Gio Clairval is an Italian-born writer who has lived most of her life in Paris and is now haunting Scotland. Her fiction has appeared or is forthcoming in Weird Tales, Galaxy’s Edge, Postscripts, and elsewhere. Her pet, a giant pike who followed her from her childhood home on Lake Como to the Seine River, has now become the terror of the North Sea, although he fiercely dislikes salt water.

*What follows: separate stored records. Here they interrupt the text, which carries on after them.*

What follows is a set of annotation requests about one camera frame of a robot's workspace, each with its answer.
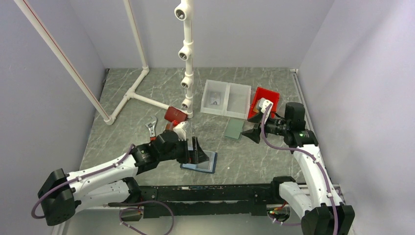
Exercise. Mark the white PVC pipe frame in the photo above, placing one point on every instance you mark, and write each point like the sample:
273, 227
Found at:
47, 73

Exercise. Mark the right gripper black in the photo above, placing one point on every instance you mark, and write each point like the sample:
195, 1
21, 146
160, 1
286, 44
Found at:
254, 134

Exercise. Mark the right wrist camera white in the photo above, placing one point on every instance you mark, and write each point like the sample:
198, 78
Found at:
263, 104

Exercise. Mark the clear plastic divided box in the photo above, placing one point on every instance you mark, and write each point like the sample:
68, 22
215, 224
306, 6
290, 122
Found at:
235, 99

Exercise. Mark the brown leather wallet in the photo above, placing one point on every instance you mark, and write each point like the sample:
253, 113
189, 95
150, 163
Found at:
169, 126

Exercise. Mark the blue leather card holder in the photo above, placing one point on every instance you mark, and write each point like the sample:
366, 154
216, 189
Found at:
205, 167

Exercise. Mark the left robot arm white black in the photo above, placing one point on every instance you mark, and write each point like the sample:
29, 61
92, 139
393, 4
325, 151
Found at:
97, 181

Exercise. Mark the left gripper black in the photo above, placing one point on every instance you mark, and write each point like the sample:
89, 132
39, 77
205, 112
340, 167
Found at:
199, 155

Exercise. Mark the white PVC pipe post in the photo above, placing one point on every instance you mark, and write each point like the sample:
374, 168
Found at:
184, 12

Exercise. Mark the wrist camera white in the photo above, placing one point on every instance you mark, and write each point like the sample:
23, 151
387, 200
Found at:
181, 130
263, 104

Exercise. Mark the red plastic bin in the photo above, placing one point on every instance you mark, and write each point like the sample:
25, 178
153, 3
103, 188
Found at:
264, 93

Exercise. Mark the red leather wallet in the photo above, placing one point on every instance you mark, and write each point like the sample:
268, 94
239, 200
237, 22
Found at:
174, 114

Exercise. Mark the orange credit card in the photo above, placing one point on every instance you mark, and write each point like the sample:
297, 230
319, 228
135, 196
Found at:
256, 109

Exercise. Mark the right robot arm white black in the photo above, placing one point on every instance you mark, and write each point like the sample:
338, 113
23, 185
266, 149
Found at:
314, 175

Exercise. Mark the adjustable wrench red handle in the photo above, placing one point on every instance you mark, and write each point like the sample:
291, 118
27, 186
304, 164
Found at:
151, 126

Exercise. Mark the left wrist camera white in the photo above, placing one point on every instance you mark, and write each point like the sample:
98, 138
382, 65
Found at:
181, 130

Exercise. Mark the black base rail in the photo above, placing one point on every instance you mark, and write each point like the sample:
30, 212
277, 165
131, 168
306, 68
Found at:
157, 201

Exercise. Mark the aluminium extrusion frame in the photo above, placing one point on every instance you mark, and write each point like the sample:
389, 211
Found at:
255, 199

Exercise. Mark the silver VIP credit card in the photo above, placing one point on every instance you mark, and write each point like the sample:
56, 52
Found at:
215, 98

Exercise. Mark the green leather card holder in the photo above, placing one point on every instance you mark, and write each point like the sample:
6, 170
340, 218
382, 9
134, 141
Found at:
234, 128

Cat Rambo lives, writes, and teaches by the shores of an eagle-haunted lake in the Pacific Northwest. Her 200+ fiction publications include stories in Asimov’s, Clarkesworld Magazine, and Tor.com. Her short story, “Five Ways to Fall in Love on Planet Porcelain,” from her story collection Near + Far (Hydra House Books), was a 2012 Nebula nominee. Her editorship of Fantasy Magazine earned her a World Fantasy Award nomination in 2012. For more about her, as well as links to her fiction and information about her popular online writing classes, see kittywumpus.net.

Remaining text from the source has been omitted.